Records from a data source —
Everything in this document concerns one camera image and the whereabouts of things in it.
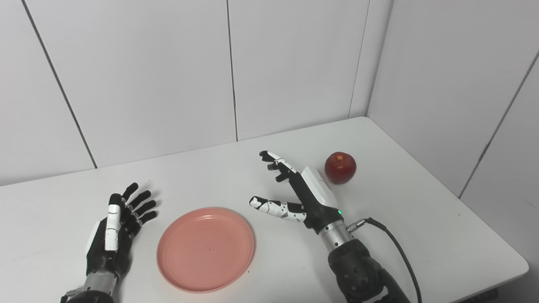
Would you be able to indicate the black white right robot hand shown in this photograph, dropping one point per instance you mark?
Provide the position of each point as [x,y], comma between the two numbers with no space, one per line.
[313,198]

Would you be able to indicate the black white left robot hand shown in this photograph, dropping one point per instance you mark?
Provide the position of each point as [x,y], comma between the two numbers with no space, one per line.
[111,235]

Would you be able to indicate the red apple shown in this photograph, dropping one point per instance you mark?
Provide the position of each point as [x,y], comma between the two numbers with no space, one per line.
[341,168]

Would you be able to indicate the pink round plate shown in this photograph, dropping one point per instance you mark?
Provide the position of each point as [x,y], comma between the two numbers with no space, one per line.
[206,250]

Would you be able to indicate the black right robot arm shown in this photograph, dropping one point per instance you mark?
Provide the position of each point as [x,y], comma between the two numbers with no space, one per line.
[362,269]

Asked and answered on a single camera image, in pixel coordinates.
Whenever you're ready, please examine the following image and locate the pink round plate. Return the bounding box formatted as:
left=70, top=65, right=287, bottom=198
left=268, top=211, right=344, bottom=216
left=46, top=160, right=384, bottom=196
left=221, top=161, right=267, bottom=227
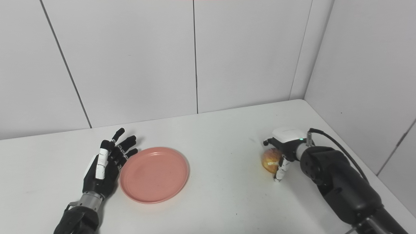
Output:
left=120, top=147, right=190, bottom=204

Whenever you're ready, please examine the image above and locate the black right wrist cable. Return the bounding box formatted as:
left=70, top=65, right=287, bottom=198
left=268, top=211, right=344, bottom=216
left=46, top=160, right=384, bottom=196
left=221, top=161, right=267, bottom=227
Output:
left=307, top=128, right=370, bottom=182

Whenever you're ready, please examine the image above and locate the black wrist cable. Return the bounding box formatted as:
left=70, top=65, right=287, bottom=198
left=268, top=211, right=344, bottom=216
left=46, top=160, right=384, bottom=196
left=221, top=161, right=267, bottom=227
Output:
left=307, top=128, right=370, bottom=182
left=63, top=201, right=80, bottom=217

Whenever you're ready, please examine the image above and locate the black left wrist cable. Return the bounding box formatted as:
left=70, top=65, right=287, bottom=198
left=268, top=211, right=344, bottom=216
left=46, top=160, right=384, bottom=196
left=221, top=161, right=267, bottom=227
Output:
left=63, top=201, right=80, bottom=217

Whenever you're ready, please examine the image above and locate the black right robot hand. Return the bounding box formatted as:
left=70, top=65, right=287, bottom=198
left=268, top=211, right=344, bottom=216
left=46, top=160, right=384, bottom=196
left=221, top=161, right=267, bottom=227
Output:
left=263, top=127, right=308, bottom=183

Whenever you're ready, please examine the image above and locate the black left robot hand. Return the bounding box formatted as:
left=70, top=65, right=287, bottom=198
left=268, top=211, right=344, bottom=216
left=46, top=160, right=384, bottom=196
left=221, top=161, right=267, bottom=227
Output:
left=82, top=128, right=139, bottom=200

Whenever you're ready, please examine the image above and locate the cream puff pastry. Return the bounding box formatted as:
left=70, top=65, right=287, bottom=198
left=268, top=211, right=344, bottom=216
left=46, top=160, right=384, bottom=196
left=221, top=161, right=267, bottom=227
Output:
left=262, top=148, right=282, bottom=174

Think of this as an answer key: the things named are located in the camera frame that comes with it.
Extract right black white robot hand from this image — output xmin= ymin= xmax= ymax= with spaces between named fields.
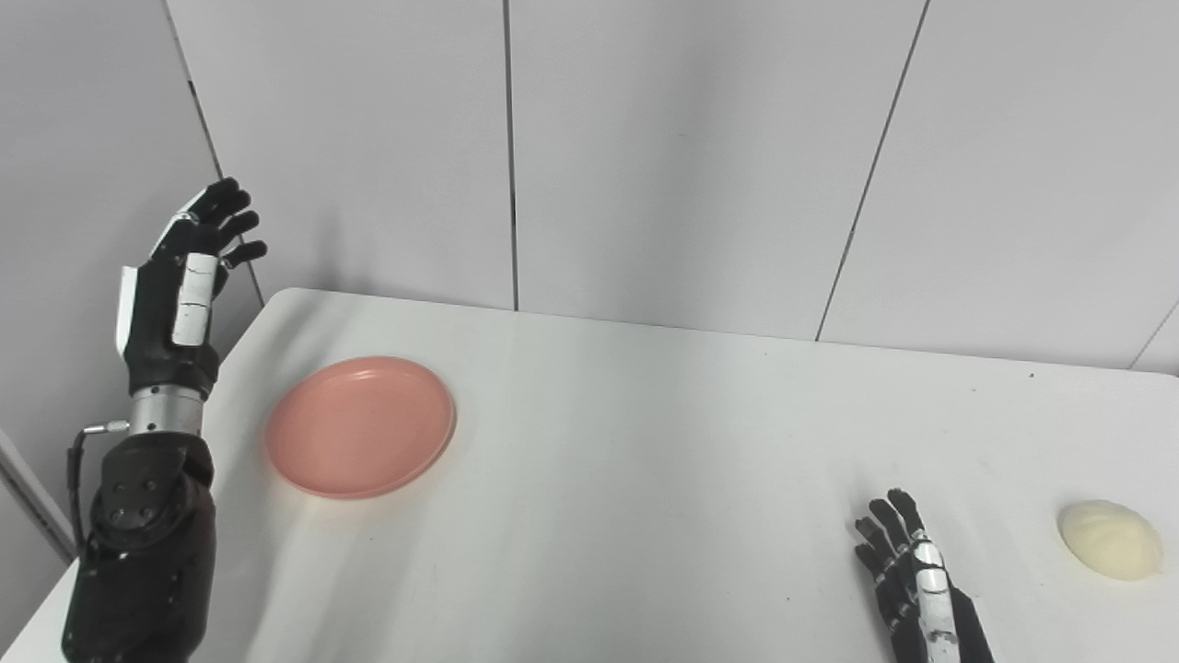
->
xmin=853 ymin=488 xmax=997 ymax=663

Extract cream steamed bun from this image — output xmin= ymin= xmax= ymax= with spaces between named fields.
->
xmin=1056 ymin=499 xmax=1164 ymax=582

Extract pink round plate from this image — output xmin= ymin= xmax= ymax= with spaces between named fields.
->
xmin=264 ymin=356 xmax=458 ymax=500

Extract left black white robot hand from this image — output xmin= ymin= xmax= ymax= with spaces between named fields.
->
xmin=114 ymin=177 xmax=269 ymax=400

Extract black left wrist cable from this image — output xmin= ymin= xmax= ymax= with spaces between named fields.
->
xmin=66 ymin=420 xmax=131 ymax=553

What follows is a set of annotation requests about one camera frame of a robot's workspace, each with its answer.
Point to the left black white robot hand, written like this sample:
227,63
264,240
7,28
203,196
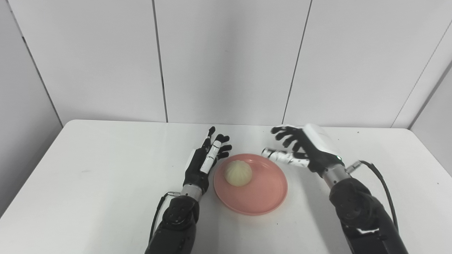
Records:
208,158

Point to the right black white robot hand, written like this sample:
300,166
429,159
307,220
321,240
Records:
303,148

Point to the cream steamed bun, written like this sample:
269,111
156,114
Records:
238,173

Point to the pink round plate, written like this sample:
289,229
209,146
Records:
259,190

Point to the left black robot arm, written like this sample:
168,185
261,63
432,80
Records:
176,222

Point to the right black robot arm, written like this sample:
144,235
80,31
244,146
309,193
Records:
363,211

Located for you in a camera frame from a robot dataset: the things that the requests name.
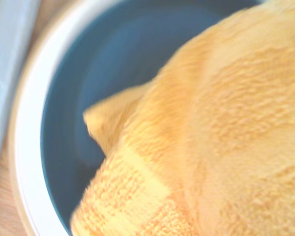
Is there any yellow terry towel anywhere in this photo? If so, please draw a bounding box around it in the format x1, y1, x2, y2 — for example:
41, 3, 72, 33
69, 0, 295, 236

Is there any dark blue plate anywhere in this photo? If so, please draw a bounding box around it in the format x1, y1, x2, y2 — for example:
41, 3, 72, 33
40, 0, 263, 236

EXERCISE BRIEF —
From the entries above, copy each line that holds "examine".

YOUR SOLUTION —
Whenever you're ready, please examine the following image and locate the pink round plate. Return the bounding box formatted as:
Whenever you're ready, please examine the image above and locate the black right wrist cable. Return the bounding box formatted as:
Whenever you're ready, please examine the image above and locate the black wrist cable. Return the bounding box formatted as:
Whenever you're ready, please examine the image above and locate the black left wrist cable. Return the bounding box formatted as:
Whenever you're ready, please examine the image above and locate the black right robot hand. Return the bounding box formatted as:
Whenever you're ready, please examine the image above and locate the black left robot hand. Return the bounding box formatted as:
Whenever you're ready, please examine the image above and locate the cream puff pastry. Return the bounding box formatted as:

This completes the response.